# [EXERCISE INSTRUCTIONS]
The full listing should be set down exactly as it reads.

# [PROVIDED MATERIAL]
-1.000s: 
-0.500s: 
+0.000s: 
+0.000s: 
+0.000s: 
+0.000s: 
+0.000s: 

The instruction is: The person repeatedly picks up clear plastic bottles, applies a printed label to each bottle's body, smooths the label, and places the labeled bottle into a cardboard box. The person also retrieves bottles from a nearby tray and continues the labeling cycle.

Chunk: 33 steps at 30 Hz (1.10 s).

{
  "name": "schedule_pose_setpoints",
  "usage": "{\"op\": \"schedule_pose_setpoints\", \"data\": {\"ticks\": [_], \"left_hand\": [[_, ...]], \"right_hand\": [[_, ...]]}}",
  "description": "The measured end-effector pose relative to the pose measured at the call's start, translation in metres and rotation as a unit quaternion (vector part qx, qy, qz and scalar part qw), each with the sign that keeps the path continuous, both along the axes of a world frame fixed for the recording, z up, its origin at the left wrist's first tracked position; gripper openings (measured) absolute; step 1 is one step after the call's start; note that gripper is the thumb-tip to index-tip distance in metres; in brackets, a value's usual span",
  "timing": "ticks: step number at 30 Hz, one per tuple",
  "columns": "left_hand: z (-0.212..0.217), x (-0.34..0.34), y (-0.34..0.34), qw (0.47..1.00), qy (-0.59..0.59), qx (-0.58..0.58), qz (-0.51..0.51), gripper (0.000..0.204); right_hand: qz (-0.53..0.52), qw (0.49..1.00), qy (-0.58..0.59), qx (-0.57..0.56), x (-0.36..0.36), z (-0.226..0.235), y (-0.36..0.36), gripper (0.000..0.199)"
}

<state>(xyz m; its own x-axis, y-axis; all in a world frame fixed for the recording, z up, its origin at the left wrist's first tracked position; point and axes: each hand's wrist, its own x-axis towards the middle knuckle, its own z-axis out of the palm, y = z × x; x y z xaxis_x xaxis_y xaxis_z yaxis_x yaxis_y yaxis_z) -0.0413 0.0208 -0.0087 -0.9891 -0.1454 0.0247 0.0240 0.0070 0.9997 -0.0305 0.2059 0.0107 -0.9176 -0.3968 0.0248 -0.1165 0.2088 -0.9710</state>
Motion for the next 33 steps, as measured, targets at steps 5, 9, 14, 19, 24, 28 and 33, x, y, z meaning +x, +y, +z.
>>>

# [SOLUTION TO THIS PROBLEM]
-1.000s: 
-0.500s: 
+0.000s: 
+0.000s: 
+0.000s: 
+0.000s: 
+0.000s: 

The instruction is: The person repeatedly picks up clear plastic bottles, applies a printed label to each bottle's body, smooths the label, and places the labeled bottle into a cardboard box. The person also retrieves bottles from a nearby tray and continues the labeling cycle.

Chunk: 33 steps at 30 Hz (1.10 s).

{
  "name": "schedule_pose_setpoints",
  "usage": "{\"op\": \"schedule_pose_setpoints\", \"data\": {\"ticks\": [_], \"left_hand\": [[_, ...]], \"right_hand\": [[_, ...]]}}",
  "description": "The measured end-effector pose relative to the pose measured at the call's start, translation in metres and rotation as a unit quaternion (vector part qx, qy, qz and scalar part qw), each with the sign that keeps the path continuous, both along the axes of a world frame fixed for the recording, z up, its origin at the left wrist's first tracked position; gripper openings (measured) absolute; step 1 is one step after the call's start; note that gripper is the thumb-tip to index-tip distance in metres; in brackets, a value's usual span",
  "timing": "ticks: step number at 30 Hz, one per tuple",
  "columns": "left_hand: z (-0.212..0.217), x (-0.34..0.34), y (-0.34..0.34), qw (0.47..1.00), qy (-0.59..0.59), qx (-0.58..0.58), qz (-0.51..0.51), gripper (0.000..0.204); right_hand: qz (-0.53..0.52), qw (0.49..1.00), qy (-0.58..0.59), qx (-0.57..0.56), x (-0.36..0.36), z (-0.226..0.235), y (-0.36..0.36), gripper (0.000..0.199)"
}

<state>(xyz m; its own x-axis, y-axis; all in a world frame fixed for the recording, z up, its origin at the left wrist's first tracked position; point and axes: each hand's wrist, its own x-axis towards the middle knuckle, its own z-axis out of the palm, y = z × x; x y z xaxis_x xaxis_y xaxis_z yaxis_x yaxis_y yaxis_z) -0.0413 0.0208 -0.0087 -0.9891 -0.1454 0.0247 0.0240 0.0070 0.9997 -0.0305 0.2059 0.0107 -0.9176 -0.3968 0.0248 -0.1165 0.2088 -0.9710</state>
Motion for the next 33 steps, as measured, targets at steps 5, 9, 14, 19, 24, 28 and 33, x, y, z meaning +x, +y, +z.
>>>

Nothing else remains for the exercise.